The mechanism is inspired by stock buybacks in traditional finance. Unlike corporate stock buybacks which can be reversed through new issuance, blockchain token burns are permanent and irreversible. MakerDAO pioneered this mechanism onchain, by requiring the stability fees from DAI loans to be paid by burning the equivalent in MKR tokens. Maker later transitioned this to a continuous auction system which separates the payment of stability fees from the buyback and burn operation. The success of this model led to widespread adoption across DeFi protocols as a way to align protocol revenue with token value appreciation.

Advantages

  • Value Alignment: Directly ties token value to the revenue or profits generated by the platform, ensuring that token holders benefit as the ecosystem succeeds.
  • Price Stability: Regular buybacks provide a price floor or cushioning effect during market downturns, potentially reducing price volatility.

Limitations & Risks

  • Missed Capitalization Opportunities: Burning tokens eliminates the potential to reuse them for productive purposes, such as incentivizing contributors, raising funds, or supporting ecosystem expansion, which are key to sustainable growth.
  • Market Distortion: The constant buying pressure may create artificial price floors that don't reflect true market conditions.
  • Short-termism: The focus on scarcity and price increases can misdirect efforts from long-term network development to short-term price manipulation, risking the project’s sustainability.

Design Considerations

  • Revenue Source: Define whether buybacks are funded by transaction fees, lending fees, protocol earnings, or other revenue streams.
  • Buyback: Optimize buyback timing to avoid front-running or manipulation. Possible approaches include randomized buybacks, where purchases occur at unpredictable intervals to prevent price distortion, or algorithmic buybacks, where buy orders are triggered based on predefined metrics like token price volatility or liquidity conditions.
  • Burn: Determine the proportion of tokens that should be permanently removed versus repurposed. Alternatives include partial burns, where some tokens are reallocated for staking rewards, governance incentives, or ecosystem growth, and auto-compounding models, where a portion of buyback funds is reinvested into yield-generating activities before burning.

Resources

  • Buyback and Burn Mechanisms: Price Manipulation or Value Signalling? (Darcy W E Allen, Chris Berg & Sinclair Davidson)

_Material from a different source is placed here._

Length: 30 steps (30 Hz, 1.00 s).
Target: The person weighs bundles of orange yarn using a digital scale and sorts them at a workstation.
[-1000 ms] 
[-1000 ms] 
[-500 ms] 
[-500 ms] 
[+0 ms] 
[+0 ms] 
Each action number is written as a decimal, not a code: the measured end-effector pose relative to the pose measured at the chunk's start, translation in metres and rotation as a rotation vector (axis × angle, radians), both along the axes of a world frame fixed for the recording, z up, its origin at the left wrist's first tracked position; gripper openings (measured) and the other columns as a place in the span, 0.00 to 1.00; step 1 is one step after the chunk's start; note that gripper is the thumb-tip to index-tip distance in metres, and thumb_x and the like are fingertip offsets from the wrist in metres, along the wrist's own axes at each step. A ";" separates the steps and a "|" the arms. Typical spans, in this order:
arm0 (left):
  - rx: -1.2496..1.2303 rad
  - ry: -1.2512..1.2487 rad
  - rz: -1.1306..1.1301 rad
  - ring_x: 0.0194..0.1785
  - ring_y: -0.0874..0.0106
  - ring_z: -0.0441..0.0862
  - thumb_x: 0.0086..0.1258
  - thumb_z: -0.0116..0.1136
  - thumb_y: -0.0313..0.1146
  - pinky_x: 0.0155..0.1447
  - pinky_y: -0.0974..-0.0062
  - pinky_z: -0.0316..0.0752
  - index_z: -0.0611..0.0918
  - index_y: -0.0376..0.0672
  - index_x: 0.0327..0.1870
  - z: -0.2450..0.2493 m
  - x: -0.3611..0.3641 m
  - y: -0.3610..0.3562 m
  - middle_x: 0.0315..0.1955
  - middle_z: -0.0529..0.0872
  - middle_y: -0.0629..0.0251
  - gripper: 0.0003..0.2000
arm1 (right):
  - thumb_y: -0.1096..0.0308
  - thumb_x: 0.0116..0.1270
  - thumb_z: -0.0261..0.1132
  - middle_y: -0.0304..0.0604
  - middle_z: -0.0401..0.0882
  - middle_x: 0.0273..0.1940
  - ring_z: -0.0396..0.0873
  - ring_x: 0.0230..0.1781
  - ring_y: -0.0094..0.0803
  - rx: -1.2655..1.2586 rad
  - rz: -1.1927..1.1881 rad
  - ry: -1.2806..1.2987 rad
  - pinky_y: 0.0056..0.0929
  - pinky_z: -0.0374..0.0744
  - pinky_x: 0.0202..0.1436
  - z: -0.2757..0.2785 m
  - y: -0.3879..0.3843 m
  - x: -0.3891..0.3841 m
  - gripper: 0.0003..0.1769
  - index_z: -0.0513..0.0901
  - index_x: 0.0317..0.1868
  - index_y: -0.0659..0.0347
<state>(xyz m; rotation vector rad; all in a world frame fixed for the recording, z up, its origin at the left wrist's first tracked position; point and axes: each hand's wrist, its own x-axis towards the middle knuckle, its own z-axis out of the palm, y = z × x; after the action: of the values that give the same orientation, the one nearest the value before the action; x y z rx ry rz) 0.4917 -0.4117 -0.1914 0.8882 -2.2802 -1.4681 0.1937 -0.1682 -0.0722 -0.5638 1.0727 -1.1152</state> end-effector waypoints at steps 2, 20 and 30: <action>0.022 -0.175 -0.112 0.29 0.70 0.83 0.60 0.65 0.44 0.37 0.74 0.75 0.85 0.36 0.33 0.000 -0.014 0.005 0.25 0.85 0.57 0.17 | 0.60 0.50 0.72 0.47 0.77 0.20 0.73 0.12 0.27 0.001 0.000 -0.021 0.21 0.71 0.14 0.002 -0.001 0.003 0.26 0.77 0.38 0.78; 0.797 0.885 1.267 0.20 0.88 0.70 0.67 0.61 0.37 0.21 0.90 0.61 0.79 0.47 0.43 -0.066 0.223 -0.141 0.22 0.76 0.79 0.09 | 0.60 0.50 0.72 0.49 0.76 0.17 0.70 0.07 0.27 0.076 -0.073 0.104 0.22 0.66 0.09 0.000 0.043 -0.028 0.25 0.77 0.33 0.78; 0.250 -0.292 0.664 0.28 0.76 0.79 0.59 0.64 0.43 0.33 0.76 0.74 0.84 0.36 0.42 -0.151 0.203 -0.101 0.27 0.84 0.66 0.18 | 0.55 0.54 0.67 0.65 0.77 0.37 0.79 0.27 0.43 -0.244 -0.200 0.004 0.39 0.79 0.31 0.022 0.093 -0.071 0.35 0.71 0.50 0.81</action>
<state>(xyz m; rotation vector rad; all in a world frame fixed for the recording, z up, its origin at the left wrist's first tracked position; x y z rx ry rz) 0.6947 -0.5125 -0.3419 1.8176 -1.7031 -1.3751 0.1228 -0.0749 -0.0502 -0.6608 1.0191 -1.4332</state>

  • An Economic Analysis of EIP-1559 (Tim Roughgarden)

Examples

MKR Token

Used a two-phase buyback and burn mechanism for its governance token MKR. Initially, the protocol required DAI borrowers to pay stability fees by directly burning MKR tokens. In 2020, this was enhanced to a surplus auction system where excess DAI from stability fees is first auctioned for MKR tokens through the protocol's Flap Auctions, after which the acquired MKR is burned. This separation of fee collection from token burning allowed for more efficient price discovery and reduced friction for users who no longer need to acquire MKR to pay fees. In 2023, Maker transitioned away from buyback & burn entirely, opting instead for a buyback & make model that accumulates protocol-owned liquidity.

Ethereum EIP-1559

Adopted and activated on August 5, 2021, as part of Ethereum’s London Hard Fork. It incorporates a burn mechanism where a portion of transaction fees (the base fee) is permanently removed from circulation, creating a deflationary effect similar to traditional buyback and burn models. Unlike buybacks that rely on treasury income to repurchase tokens and signal confidence, EIP-1559’s burn is intrinsic to the protocol and tied directly to network usage, not treasury management.

BNB Token

Operates one of the most comprehensive token burn programs, utilizing multiple mechanisms. The Auto-Burn System, introduced in December 2021, replaced the original quarterly burns by automatically calculating burn amounts on-chain based on BNB price and block generation, with a target to burn 100 million BNB (half of the total supply). The Real-Time Burn (BEP-95), implemented in November 2021, continuously burns a portion of gas fees from each block and will persist even after the 100 million BNB target is reached. Additionally, the Pioneer Burn Program removes extra BNB equivalent to provably lost user funds, with these amounts counted toward the quarterly burn total.